▸ Task statement
Output only the stretch of the listing that starts at the line containing "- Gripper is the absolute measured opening" and ends at the line containing "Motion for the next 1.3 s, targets", reproduced exactly with both ends.
---
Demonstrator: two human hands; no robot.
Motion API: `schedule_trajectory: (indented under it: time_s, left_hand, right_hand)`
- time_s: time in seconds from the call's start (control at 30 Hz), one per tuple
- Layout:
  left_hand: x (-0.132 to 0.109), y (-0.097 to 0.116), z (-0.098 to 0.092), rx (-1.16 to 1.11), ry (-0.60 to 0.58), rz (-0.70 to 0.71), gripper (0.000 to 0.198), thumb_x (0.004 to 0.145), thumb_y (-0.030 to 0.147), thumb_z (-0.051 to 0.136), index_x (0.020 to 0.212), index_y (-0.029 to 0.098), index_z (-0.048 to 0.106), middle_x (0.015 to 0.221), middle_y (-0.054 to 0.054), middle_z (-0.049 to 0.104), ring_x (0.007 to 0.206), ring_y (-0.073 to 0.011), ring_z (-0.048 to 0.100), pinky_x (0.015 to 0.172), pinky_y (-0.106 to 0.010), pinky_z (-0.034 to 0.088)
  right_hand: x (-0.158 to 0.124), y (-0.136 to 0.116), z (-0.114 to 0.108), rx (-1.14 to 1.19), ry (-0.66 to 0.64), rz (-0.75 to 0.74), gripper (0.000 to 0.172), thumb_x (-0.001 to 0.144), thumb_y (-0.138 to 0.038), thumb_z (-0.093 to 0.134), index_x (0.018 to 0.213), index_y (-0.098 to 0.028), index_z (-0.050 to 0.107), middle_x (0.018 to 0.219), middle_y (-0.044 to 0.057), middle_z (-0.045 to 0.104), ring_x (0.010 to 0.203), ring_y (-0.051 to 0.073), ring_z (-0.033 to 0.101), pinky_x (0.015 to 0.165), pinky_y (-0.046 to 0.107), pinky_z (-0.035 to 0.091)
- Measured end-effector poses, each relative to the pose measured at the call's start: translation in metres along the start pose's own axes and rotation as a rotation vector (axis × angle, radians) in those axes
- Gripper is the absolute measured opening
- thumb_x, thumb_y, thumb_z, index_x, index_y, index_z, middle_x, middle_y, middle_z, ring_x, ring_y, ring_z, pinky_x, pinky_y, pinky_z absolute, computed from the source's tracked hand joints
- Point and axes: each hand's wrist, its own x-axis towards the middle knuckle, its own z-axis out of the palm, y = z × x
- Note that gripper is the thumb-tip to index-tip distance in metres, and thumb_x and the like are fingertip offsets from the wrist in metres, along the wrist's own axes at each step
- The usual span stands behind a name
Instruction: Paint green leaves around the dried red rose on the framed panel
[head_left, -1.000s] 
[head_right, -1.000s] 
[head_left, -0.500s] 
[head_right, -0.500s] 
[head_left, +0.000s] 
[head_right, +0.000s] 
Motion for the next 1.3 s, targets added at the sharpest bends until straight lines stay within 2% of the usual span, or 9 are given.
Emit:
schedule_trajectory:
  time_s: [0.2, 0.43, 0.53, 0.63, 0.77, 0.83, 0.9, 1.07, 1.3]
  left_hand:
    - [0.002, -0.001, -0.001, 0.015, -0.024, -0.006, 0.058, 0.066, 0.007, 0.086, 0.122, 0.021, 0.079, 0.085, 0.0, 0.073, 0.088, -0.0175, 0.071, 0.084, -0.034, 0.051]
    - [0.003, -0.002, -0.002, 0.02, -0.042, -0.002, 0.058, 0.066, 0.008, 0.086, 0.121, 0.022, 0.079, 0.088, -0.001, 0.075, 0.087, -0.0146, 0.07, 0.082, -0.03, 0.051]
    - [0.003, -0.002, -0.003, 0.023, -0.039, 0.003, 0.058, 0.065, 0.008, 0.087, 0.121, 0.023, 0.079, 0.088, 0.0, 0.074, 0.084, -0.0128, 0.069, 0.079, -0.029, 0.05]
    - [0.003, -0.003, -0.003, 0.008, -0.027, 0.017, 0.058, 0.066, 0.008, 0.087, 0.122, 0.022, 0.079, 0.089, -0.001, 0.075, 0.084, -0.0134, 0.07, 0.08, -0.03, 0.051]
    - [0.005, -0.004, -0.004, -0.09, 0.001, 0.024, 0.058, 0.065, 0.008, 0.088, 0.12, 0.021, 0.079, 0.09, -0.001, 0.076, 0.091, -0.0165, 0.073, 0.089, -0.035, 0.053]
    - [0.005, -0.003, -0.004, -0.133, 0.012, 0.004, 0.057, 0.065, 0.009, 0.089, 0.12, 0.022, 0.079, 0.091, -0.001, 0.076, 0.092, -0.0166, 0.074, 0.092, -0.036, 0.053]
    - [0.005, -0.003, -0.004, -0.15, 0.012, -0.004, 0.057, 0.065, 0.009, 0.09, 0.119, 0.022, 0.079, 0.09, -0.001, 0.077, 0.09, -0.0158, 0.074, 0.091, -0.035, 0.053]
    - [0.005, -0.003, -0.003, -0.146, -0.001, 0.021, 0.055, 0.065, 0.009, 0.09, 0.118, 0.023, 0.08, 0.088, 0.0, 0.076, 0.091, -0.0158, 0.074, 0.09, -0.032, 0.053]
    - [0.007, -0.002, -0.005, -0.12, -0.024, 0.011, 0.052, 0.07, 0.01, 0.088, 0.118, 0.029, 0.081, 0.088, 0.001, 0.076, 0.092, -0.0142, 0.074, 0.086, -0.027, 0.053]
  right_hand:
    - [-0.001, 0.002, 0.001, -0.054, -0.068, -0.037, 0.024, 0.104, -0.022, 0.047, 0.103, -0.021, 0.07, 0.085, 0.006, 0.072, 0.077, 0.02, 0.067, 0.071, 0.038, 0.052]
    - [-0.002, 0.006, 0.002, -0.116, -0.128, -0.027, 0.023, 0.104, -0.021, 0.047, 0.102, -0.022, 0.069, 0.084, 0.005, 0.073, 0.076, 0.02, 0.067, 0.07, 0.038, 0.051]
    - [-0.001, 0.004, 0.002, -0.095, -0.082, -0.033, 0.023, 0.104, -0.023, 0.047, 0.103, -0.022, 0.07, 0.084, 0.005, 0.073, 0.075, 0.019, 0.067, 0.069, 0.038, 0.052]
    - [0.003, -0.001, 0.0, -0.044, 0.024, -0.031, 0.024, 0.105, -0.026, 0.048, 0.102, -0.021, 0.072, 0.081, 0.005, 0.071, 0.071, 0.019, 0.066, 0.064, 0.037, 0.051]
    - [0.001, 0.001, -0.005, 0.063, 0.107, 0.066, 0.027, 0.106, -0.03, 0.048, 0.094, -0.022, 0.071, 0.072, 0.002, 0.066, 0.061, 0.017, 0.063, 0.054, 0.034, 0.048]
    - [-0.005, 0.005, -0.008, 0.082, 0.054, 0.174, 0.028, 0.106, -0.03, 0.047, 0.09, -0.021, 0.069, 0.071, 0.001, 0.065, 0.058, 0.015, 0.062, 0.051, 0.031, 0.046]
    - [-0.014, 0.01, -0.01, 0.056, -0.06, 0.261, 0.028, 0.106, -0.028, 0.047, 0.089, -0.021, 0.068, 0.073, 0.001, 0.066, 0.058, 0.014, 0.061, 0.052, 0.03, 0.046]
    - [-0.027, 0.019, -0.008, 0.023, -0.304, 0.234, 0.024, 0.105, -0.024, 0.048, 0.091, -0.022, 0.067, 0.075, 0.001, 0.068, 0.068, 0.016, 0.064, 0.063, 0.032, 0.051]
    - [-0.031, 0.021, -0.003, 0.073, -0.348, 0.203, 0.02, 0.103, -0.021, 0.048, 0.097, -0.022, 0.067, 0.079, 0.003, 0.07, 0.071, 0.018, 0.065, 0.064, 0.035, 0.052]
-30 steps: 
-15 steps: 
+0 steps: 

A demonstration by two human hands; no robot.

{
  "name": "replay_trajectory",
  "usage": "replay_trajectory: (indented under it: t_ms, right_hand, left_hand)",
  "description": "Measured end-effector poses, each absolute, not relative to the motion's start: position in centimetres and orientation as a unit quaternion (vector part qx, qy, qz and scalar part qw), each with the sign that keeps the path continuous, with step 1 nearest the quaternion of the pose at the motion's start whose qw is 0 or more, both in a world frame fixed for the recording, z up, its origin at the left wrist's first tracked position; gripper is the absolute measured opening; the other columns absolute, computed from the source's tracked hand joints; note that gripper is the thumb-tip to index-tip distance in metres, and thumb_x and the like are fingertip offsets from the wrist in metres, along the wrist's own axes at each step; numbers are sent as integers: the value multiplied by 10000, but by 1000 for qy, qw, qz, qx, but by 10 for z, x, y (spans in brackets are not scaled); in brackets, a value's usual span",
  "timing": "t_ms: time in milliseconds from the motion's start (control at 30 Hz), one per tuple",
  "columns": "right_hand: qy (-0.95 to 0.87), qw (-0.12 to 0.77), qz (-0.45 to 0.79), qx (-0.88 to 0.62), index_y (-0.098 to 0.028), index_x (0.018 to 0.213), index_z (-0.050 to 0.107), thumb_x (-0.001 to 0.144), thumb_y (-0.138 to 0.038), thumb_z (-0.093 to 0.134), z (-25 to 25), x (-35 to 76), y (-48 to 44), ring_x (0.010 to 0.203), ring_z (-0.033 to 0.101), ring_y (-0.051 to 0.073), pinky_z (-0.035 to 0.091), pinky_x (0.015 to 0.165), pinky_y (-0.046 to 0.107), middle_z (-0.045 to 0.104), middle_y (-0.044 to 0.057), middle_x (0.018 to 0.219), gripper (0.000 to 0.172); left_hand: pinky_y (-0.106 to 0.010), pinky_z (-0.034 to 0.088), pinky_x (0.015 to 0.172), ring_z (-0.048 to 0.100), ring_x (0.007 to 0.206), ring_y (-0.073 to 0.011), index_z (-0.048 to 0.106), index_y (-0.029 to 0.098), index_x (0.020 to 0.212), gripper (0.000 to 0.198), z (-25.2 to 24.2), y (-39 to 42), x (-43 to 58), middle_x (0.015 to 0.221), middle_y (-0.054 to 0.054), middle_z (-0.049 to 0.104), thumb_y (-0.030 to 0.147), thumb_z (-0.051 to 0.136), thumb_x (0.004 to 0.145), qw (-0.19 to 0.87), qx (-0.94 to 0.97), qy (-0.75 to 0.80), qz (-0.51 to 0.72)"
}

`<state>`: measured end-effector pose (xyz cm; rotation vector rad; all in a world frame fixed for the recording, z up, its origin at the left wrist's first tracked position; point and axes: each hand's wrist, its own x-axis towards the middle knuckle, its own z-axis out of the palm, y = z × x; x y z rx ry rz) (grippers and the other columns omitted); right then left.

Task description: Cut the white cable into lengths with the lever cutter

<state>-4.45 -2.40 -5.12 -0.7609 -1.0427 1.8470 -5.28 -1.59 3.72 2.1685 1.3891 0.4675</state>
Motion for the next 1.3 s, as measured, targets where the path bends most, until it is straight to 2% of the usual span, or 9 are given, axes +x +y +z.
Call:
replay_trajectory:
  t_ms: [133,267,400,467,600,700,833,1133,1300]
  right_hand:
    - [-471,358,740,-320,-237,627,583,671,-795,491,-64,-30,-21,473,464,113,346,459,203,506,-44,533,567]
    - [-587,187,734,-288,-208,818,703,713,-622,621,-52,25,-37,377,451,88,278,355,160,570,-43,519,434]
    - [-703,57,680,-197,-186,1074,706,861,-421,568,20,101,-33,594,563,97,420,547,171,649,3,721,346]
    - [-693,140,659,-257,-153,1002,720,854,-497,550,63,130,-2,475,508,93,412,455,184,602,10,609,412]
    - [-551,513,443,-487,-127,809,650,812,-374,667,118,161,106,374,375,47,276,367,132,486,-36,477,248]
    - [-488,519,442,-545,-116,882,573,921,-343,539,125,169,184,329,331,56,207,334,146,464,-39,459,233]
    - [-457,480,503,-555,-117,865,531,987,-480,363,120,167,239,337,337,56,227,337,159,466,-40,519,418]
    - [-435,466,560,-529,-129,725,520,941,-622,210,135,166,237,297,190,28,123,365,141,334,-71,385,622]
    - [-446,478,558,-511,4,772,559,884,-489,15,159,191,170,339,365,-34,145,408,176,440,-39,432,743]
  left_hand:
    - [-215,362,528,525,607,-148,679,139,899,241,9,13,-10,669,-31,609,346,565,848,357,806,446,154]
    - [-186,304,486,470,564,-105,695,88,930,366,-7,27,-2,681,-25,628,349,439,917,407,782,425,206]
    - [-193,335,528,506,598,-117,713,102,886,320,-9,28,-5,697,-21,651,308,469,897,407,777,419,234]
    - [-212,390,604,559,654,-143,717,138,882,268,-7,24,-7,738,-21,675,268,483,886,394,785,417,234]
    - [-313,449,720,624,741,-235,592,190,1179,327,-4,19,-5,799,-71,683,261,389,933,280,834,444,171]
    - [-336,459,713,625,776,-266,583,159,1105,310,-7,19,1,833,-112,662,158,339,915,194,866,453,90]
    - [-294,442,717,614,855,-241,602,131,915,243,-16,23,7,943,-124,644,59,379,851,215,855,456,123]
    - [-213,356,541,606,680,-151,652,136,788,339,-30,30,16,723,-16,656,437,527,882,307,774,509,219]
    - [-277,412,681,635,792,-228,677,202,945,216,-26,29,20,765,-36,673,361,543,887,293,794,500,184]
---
▸ Answer box
- Gripper is the absolute measured opening
- thumb_x, thumb_y, thumb_z, index_x, index_y, index_z, middle_x, middle_y, middle_z, ring_x, ring_y, ring_z, pinky_x, pinky_y, pinky_z absolute, computed from the source's tracked hand joints
- Point and axes: each hand's wrist, its own x-axis towards the middle knuckle, its own z-axis out of the palm, y = z × x
- Note that gripper is the thumb-tip to index-tip distance in metres, and thumb_x and the like are fingertip offsets from the wrist in metres, along the wrist's own axes at each step
- The usual span stands behind a name
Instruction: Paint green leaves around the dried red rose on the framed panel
[head_left, -1.000s] 
[head_right, -1.000s] 
[head_left, -0.500s] 
[head_right, -0.500s] 
[head_left, +0.000s] 
[head_right, +0.000s] 
Motion for the next 1.3 s, targets added at the sharpest bends until straight lines stay within 2% of the usual span, or 9 are given.

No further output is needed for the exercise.